> Problem to solve:
Using the data below, set down every line from the one containing "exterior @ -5" through the one containing "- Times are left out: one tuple", inclusive and unchanged. Pictures are to be skipped.

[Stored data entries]

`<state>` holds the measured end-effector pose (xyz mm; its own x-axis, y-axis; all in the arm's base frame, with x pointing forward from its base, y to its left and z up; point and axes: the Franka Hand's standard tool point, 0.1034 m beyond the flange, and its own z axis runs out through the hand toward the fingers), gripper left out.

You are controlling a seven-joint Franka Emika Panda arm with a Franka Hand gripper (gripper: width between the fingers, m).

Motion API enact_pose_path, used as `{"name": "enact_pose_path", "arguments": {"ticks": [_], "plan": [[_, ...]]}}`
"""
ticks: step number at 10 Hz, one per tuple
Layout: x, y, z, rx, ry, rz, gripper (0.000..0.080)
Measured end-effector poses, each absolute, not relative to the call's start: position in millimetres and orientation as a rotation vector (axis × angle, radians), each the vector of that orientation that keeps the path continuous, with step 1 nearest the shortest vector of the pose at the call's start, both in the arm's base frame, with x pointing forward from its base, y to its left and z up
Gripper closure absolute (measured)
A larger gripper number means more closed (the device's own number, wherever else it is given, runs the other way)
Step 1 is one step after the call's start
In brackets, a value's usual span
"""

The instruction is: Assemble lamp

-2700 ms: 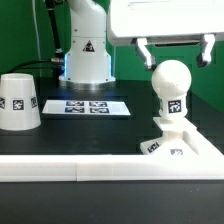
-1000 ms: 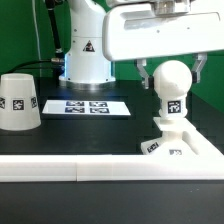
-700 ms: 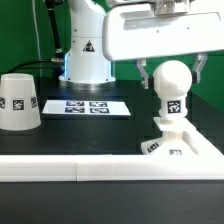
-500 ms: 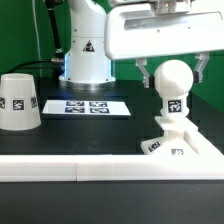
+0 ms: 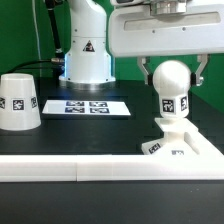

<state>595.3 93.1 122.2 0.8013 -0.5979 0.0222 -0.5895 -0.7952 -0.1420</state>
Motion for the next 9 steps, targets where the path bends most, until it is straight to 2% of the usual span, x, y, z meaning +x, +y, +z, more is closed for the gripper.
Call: {"name": "enact_pose_path", "arguments": {"ticks": [9], "plan": [[599.0,99.0,122.8,-2.411,1.682,0.029,0.0220]]}}
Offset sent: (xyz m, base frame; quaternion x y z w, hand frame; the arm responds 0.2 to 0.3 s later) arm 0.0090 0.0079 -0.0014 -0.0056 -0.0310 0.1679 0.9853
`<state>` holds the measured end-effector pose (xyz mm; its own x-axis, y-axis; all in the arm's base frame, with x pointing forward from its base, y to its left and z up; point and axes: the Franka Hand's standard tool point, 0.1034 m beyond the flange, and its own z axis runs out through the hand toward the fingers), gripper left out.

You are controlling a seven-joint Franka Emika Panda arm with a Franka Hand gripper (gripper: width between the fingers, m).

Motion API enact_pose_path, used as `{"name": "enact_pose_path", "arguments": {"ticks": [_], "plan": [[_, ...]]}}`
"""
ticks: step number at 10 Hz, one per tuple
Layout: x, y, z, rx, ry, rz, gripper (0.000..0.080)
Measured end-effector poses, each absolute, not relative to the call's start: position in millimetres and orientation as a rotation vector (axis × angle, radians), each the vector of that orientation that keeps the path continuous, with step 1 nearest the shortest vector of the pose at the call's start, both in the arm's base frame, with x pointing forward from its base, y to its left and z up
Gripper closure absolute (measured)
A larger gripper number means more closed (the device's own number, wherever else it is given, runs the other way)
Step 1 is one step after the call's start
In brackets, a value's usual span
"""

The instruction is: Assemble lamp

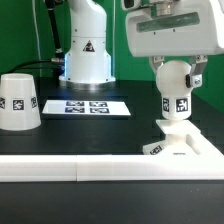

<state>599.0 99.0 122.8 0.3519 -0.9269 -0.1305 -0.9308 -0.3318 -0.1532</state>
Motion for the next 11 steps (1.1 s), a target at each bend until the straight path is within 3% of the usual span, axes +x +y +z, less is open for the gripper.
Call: {"name": "enact_pose_path", "arguments": {"ticks": [4,5,11], "plan": [[598.6,102.8,122.8,-2.276,1.848,0.060,0.0211],[598.2,103.3,122.7,-2.310,1.812,0.053,0.0125],[596.7,103.2,119.8,-2.695,1.175,-0.048,0.0100]]}}
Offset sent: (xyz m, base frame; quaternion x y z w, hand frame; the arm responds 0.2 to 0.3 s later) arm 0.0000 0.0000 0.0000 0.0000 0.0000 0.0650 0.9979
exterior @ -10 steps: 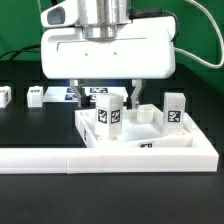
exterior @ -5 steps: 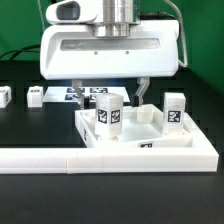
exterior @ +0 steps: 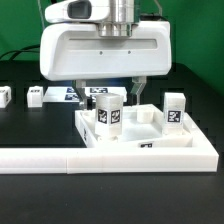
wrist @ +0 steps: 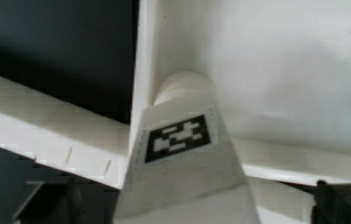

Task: Assemble square table

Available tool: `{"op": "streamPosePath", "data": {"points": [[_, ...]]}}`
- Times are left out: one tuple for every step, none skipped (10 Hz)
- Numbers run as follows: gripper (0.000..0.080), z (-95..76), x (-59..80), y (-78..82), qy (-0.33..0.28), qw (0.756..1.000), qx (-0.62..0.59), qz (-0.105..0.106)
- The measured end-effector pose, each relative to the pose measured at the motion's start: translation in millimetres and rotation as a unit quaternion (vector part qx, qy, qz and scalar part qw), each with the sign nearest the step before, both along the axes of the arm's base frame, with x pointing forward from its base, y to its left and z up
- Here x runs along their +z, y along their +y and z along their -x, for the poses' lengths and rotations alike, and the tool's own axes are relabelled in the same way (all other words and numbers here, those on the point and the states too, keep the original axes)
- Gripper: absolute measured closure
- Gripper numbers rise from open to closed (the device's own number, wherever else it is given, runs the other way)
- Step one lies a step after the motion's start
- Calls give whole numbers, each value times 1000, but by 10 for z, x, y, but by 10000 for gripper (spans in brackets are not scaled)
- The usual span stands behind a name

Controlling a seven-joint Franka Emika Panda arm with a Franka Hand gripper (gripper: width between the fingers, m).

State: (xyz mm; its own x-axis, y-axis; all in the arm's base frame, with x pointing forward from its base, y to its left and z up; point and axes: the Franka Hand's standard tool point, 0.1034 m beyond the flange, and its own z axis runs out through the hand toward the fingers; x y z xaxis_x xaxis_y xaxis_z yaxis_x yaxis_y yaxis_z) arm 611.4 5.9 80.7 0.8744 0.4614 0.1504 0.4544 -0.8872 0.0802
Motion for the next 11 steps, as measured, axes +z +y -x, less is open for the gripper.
{"op": "streamPosePath", "data": {"points": [[178,1,-1,-1,0,1000,3,1],[178,1,-1,-1,0,1000,2,0],[357,1,-1,-1,0,1000,2,0],[513,1,-1,-1,0,1000,2,0],[513,1,-1,-1,0,1000,-1,0],[511,1,-2,-1,0,1000,-10,-2],[511,1,-2,1,0,1000,-26,-5],[511,1,-2,-1,0,998,-59,-11],[511,0,-3,-3,-1,994,-105,-21],[511,-2,-2,2,-1,987,-155,-31],[511,-1,-3,1,-2,981,-190,-37]]}}
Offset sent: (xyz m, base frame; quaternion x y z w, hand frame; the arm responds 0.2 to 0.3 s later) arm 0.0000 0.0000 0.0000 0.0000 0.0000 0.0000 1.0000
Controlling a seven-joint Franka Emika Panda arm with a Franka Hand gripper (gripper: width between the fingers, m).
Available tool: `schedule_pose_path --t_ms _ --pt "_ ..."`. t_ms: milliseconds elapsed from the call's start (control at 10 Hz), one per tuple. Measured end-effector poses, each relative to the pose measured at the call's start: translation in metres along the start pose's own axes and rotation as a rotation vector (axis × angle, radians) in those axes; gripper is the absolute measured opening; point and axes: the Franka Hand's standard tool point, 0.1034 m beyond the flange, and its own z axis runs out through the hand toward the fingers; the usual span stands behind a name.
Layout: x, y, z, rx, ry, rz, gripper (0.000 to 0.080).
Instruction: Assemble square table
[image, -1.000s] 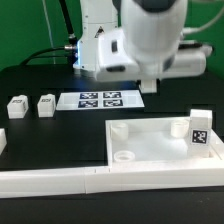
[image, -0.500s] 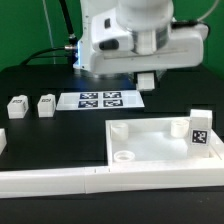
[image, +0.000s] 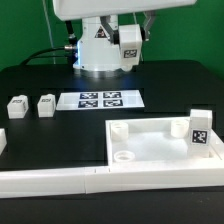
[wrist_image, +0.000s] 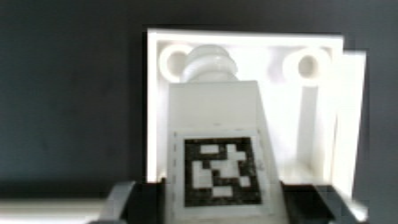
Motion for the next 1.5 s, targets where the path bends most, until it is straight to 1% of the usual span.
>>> schedule_pose_path --t_ms 100,200,300,400,500,600,700,800,900,1000,1100,1200,1300,1500 --pt "-0.003 0.002 0.004 -0.008 0.071 0.002 0.0290" --pt "0.000 0.004 0.002 -0.018 0.160 0.003 0.0290" --pt "0.004 0.007 0.004 -0.032 0.237 -0.001 0.0290" --pt "0.013 0.016 0.014 -0.068 0.344 -0.042 0.0290" --pt "0.033 0.027 0.013 -0.102 0.459 -0.073 0.0290" --pt "0.046 0.037 0.011 -0.129 0.533 -0.097 0.0290" --pt "0.051 0.045 0.015 -0.156 0.615 -0.099 0.0290" --pt "0.052 0.038 0.024 -0.147 0.643 -0.101 0.0290" --pt "0.053 0.030 0.026 -0.138 0.688 -0.104 0.0290" --pt "0.050 0.020 0.035 -0.103 0.652 -0.105 0.0290" --pt "0.049 0.022 0.040 -0.102 0.646 -0.119 0.0290" --pt "0.045 0.025 0.050 -0.099 0.631 -0.126 0.0290" --pt "0.044 0.025 0.054 -0.094 0.625 -0.125 0.0290" --pt "0.044 0.025 0.054 -0.094 0.625 -0.124 0.0290"
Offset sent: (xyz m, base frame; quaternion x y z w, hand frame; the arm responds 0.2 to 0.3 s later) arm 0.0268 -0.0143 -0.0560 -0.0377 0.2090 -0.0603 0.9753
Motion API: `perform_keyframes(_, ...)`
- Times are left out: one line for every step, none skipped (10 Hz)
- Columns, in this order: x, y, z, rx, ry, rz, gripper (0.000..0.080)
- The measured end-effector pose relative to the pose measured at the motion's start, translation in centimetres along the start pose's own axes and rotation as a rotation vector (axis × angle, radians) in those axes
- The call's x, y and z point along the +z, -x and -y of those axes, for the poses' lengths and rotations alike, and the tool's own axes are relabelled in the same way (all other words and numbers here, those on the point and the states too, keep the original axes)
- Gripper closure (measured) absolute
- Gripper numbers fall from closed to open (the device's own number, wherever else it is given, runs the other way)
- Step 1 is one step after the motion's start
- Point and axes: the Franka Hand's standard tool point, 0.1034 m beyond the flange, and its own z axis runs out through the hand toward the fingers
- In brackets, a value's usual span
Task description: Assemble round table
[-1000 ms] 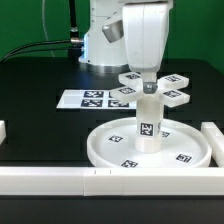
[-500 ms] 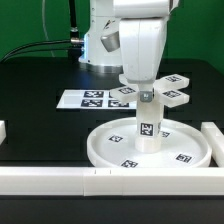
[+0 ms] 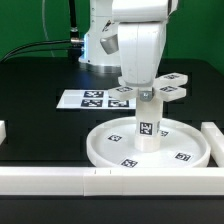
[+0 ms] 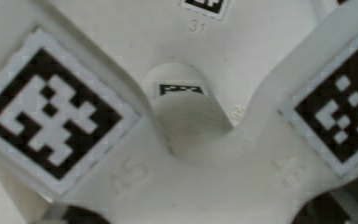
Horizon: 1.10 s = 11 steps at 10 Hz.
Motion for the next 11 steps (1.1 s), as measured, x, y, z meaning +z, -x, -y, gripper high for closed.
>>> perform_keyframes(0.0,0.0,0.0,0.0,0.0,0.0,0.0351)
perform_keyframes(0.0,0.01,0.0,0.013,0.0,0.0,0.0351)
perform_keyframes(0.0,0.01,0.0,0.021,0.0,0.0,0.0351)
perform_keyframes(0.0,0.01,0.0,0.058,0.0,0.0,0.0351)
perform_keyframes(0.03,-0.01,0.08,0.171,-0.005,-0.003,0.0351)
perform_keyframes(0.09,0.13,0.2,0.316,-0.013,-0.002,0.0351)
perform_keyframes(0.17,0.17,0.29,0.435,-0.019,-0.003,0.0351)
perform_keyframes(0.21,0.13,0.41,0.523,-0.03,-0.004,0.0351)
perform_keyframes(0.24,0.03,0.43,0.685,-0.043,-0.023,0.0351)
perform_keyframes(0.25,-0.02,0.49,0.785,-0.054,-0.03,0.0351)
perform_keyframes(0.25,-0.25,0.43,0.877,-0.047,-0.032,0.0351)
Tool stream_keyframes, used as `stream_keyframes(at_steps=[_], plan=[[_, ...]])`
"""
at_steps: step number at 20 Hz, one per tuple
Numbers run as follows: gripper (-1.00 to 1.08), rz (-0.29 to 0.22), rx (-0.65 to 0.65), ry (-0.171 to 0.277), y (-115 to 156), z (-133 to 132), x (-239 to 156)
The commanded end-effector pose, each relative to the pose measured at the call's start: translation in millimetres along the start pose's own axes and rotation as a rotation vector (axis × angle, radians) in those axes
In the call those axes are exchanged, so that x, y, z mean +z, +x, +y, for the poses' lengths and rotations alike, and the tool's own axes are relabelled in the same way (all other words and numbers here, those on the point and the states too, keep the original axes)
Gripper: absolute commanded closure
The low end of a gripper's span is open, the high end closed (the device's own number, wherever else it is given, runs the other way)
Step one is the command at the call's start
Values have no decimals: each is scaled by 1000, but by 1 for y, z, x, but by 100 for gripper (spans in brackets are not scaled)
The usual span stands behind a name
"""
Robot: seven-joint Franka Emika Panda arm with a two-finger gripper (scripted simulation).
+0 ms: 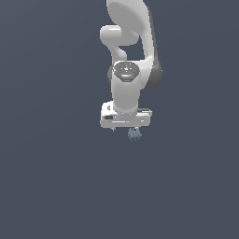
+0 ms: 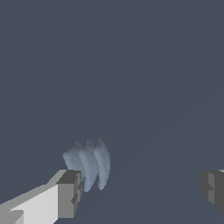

> Answer to this exercise:
exterior @ -5 steps: 
exterior @ +0 steps: 
wrist @ +0 steps: 

Task: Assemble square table

Available tool: `{"op": "streamPosePath", "data": {"points": [[_, ...]]}}`
- Times are left out: one tuple for every step, none skipped (10 Hz)

With this output, the exercise is done.